CRITICAL CONCEPTS FOR REACHING POPULATIONS AT RISK

The Right to Health Under International Law and Its Relevance to the United States

Alicia Ely Yamin, JD, MPH

The author is with the Harvard School of Public Health and is a human rights attorney who at the time of writing was working with nongovernmental organizations in Latin America.

Correspondence: Requests for reprints should be sent to Alicia Ely Yamin, Law and Public Health Program, Department of Health Policy and Management, 677 Huntington Ave., 4th floor, Boston, MA 02115 (e-mail: ayamin{at}hsph.harvard.edu).

In recent years, there have been considerable developments in international law with respect to the normative definition of the right to health, which includes both health care and healthy conditions. These norms offer a framework that shifts the analysis of issues such as disparities in treatment from questions of quality of care to matters of social justice.

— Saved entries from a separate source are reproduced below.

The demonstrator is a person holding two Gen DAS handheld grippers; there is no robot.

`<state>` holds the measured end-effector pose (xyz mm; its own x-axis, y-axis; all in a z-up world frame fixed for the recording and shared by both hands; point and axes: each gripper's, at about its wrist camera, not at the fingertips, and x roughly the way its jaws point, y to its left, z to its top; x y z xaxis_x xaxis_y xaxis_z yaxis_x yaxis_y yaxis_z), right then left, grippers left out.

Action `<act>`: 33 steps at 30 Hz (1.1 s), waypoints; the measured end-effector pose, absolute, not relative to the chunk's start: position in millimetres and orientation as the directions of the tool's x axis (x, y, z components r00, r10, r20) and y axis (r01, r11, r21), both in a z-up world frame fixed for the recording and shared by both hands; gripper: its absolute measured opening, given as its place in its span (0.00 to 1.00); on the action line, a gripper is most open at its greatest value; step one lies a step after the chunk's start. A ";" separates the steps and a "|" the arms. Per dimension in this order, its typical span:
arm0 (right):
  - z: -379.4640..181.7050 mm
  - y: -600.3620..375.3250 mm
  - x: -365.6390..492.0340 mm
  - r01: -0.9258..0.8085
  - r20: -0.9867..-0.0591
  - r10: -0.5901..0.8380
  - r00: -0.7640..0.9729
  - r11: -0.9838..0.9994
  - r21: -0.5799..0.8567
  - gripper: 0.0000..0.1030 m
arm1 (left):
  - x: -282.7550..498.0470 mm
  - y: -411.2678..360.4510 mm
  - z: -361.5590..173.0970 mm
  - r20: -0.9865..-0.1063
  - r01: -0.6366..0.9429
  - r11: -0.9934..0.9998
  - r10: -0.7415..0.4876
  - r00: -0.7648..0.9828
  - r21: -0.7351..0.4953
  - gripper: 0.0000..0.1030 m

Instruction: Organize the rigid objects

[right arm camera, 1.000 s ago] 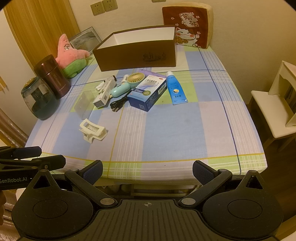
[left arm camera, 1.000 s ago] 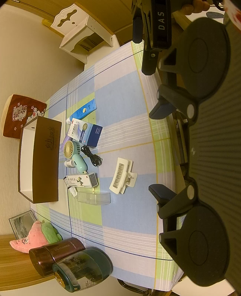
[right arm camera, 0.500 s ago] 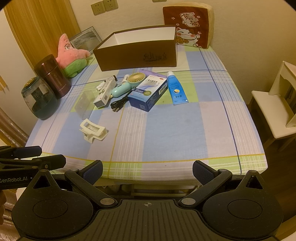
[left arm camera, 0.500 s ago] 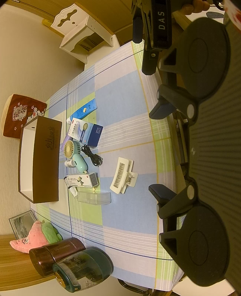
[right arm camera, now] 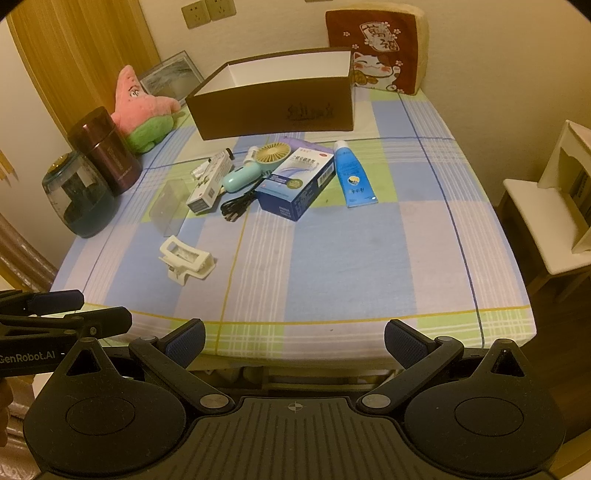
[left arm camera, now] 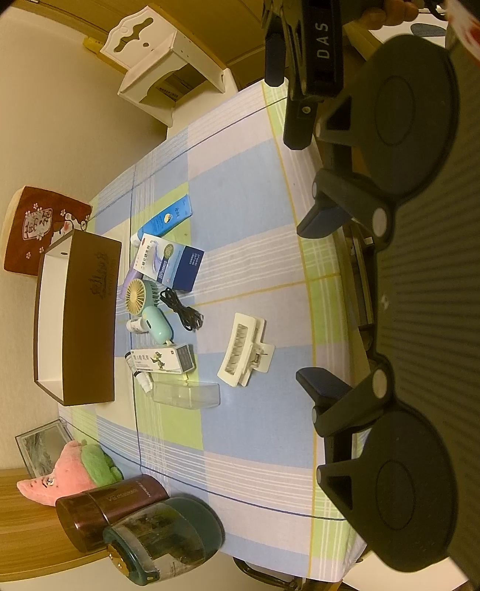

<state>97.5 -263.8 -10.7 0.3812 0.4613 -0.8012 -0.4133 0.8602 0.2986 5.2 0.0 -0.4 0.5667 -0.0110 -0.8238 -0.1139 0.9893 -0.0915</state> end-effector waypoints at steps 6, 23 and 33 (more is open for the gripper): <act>-15.2 -263.3 100.6 -0.409 -0.804 0.465 0.372 0.859 0.308 1.00 | 10.0 0.6 -7.5 -0.830 -0.114 0.989 -0.016 0.557 -0.096 0.73; -38.3 -260.3 127.2 -0.404 -0.776 0.512 0.369 0.840 0.362 1.00 | 42.8 14.1 -35.8 -0.822 -0.126 0.988 -0.002 0.570 -0.090 0.73; -51.2 -255.3 151.7 -0.382 -0.776 0.511 0.369 0.845 0.375 1.00 | 71.0 25.4 -53.5 -0.830 -0.188 0.978 0.030 0.557 -0.091 0.73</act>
<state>151.7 -255.3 -51.2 0.3692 0.5111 -0.7762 -0.3819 0.8449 0.3747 71.0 25.4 -53.5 0.5575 0.0301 -0.8297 -0.1882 0.9779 -0.0910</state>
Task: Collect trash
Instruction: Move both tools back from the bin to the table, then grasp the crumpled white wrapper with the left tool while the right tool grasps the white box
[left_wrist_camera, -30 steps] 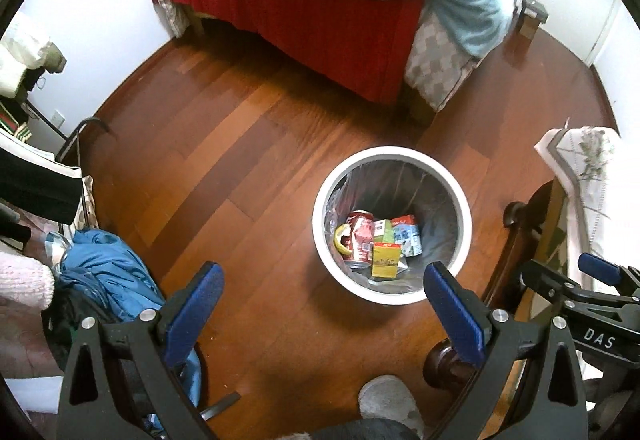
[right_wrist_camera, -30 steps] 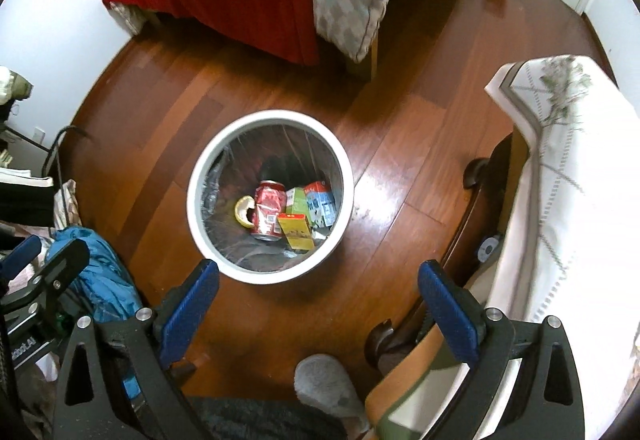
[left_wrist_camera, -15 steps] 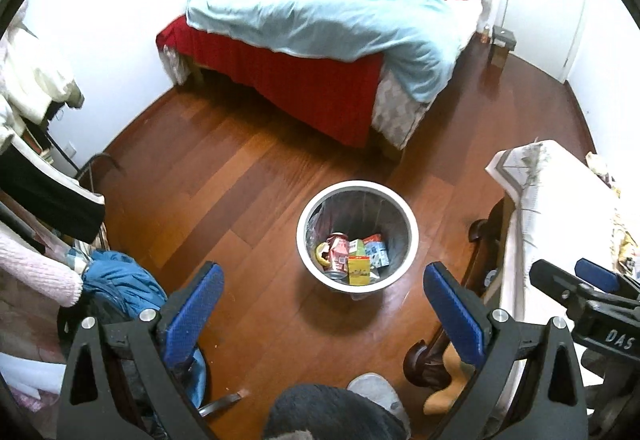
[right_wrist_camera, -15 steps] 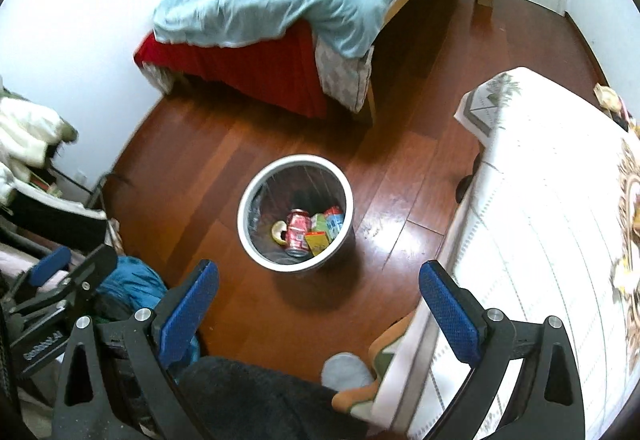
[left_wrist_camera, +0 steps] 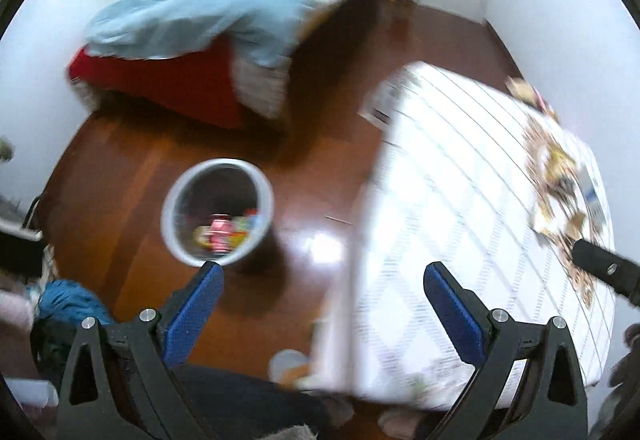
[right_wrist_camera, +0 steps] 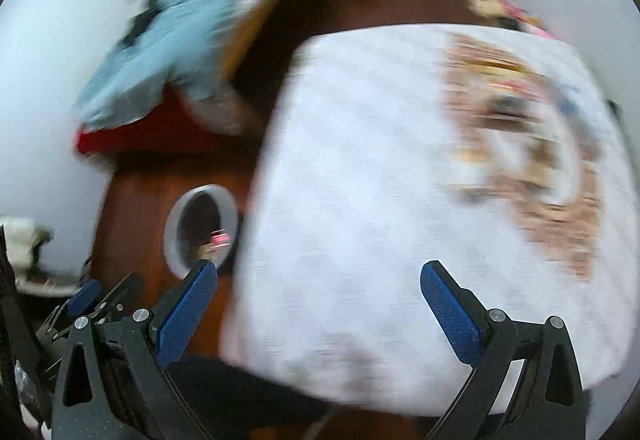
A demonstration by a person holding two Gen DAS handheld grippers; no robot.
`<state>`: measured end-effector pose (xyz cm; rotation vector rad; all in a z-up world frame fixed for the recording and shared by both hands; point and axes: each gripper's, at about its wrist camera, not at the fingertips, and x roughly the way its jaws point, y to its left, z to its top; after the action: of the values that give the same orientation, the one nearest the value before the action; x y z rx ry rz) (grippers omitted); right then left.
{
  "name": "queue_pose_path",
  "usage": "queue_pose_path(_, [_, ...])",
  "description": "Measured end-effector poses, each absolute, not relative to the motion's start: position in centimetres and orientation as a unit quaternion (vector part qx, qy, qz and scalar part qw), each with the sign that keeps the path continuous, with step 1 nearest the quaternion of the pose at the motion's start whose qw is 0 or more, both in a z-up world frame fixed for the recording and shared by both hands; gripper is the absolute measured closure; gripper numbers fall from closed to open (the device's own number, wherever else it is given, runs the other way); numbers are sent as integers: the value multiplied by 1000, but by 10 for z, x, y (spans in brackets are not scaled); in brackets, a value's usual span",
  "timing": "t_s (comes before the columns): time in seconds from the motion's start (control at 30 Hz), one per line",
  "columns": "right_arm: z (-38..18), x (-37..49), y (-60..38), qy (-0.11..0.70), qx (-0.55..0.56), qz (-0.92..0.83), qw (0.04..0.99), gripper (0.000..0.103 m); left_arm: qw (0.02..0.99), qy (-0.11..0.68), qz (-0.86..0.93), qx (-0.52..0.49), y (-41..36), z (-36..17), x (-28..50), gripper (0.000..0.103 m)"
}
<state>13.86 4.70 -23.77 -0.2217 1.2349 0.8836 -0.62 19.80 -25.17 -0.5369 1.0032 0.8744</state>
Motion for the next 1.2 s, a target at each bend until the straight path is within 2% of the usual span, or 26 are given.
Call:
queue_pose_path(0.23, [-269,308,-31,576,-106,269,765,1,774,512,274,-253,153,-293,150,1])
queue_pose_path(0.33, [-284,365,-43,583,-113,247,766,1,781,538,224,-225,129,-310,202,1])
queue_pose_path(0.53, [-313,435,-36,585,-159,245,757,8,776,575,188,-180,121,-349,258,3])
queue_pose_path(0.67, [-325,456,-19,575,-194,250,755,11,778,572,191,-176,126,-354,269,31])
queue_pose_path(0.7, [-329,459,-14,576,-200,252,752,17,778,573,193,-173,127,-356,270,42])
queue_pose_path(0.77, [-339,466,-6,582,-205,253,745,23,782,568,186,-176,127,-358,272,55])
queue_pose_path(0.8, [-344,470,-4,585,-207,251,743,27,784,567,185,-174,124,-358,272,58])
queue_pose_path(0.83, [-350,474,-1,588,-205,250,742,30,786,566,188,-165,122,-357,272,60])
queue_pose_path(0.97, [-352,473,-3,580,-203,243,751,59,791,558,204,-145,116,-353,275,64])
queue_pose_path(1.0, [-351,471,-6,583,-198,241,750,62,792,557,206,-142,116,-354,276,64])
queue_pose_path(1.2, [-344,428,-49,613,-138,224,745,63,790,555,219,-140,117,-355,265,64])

Building on work in social epidemiology, a rights paradigm explicitly links health with laws, policies, and practices that sustain a functional democracy and focuses on accountability. In the United States, framing a well-documented problem such as health disparities as a "rights violation" attaches shame and blame to governmental neglect. Further, international law offers standards for evaluating governmental conduct as well as mechanisms for establishing some degree of accountability.